__Exercise details__
Word for word, restate the lines of the material below from its first line through the one containing "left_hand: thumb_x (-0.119". Omit the rest.

__Dataset content__
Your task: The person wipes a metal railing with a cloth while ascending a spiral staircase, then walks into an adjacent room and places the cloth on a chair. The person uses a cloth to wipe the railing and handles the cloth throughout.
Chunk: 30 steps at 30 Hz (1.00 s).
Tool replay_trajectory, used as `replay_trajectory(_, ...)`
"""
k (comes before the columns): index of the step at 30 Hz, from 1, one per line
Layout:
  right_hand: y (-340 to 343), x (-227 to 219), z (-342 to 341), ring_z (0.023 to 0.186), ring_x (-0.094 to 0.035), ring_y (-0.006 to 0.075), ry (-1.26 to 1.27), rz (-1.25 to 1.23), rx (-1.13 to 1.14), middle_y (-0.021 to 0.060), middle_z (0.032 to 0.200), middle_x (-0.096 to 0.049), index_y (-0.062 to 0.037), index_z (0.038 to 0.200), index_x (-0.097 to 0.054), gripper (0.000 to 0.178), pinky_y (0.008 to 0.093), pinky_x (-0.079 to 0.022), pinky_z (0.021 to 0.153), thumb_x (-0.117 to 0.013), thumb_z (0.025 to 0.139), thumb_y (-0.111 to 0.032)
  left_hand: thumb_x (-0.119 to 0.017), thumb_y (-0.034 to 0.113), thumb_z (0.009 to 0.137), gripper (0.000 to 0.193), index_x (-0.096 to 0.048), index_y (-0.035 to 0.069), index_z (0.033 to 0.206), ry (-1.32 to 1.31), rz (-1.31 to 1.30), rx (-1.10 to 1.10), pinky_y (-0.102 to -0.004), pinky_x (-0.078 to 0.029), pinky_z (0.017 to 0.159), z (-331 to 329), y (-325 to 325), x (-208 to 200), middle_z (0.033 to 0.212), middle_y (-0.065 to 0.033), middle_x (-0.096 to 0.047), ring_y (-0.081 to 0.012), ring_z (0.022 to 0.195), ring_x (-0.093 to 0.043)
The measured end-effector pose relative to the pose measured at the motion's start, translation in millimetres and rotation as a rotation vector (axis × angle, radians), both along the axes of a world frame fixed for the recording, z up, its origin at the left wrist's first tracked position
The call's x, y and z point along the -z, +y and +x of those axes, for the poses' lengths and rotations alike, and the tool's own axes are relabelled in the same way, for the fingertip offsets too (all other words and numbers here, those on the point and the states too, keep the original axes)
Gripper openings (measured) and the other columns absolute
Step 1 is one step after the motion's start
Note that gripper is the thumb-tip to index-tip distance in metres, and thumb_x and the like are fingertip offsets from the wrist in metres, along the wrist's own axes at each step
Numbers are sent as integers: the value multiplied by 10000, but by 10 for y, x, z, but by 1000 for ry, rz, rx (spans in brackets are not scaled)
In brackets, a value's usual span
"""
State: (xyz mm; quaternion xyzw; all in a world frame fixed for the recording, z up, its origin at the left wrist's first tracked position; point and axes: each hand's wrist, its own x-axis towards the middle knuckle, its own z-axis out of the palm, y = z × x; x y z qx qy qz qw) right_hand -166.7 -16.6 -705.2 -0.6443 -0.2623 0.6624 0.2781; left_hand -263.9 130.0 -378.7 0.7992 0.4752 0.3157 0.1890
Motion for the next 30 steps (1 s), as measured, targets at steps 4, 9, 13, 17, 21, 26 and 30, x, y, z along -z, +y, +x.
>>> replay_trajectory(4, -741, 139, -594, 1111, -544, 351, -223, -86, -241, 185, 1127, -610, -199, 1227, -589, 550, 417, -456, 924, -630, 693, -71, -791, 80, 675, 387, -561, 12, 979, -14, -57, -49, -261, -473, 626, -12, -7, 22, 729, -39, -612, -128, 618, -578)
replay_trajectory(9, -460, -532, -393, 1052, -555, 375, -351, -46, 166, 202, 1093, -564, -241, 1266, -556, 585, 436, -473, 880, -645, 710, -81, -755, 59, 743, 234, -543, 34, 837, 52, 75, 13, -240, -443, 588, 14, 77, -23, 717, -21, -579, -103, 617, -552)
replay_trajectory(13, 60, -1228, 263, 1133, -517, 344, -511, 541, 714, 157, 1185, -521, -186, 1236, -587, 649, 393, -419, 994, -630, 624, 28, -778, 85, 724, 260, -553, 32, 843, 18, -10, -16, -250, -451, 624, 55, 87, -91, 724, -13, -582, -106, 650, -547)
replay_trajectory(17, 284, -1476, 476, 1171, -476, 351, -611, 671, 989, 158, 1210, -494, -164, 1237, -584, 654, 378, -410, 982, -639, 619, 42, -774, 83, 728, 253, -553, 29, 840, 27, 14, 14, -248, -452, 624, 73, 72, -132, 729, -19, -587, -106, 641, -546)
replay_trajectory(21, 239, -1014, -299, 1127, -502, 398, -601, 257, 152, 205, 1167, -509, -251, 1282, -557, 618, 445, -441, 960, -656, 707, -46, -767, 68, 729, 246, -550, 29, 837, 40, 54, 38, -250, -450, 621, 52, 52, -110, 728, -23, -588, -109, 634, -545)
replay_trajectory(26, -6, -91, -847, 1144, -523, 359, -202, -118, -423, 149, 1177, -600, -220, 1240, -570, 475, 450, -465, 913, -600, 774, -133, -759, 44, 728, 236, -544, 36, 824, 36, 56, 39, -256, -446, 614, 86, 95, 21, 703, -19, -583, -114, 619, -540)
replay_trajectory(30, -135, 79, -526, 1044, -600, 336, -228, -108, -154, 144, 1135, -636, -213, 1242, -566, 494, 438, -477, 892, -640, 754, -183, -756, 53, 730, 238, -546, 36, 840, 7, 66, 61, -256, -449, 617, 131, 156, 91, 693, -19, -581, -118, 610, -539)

__Answer box__
Your task: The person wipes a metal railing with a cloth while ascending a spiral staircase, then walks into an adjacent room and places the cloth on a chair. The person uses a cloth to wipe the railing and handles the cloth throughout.
Chunk: 30 steps at 30 Hz (1.00 s).
Tool replay_trajectory, used as `replay_trajectory(_, ...)`
"""
k (comes before the columns): index of the step at 30 Hz, from 1, one per line
Layout:
  right_hand: y (-340 to 343), x (-227 to 219), z (-342 to 341), ring_z (0.023 to 0.186), ring_x (-0.094 to 0.035), ring_y (-0.006 to 0.075), ry (-1.26 to 1.27), rz (-1.25 to 1.23), rx (-1.13 to 1.14), middle_y (-0.021 to 0.060), middle_z (0.032 to 0.200), middle_x (-0.096 to 0.049), index_y (-0.062 to 0.037), index_z (0.038 to 0.200), index_x (-0.097 to 0.054), gripper (0.000 to 0.178), pinky_y (0.008 to 0.093), pinky_x (-0.079 to 0.022), pinky_z (0.021 to 0.153), thumb_x (-0.117 to 0.013), thumb_z (0.025 to 0.139), thumb_y (-0.111 to 0.032)
  left_hand: thumb_x (-0.119 to 0.017), thumb_y (-0.034 to 0.113), thumb_z (0.009 to 0.137), gripper (0.000 to 0.193), index_x (-0.096 to 0.048), index_y (-0.035 to 0.069), index_z (0.033 to 0.206), ry (-1.32 to 1.31), rz (-1.31 to 1.30), rx (-1.10 to 1.10), pinky_y (-0.102 to -0.004), pinky_x (-0.078 to 0.029), pinky_z (0.017 to 0.159), z (-331 to 329), y (-325 to 325), x (-208 to 200), middle_z (0.033 to 0.212), middle_y (-0.065 to 0.033), middle_x (-0.096 to 0.047), ring_y (-0.081 to 0.012), ring_z (0.022 to 0.195), ring_x (-0.093 to 0.043)

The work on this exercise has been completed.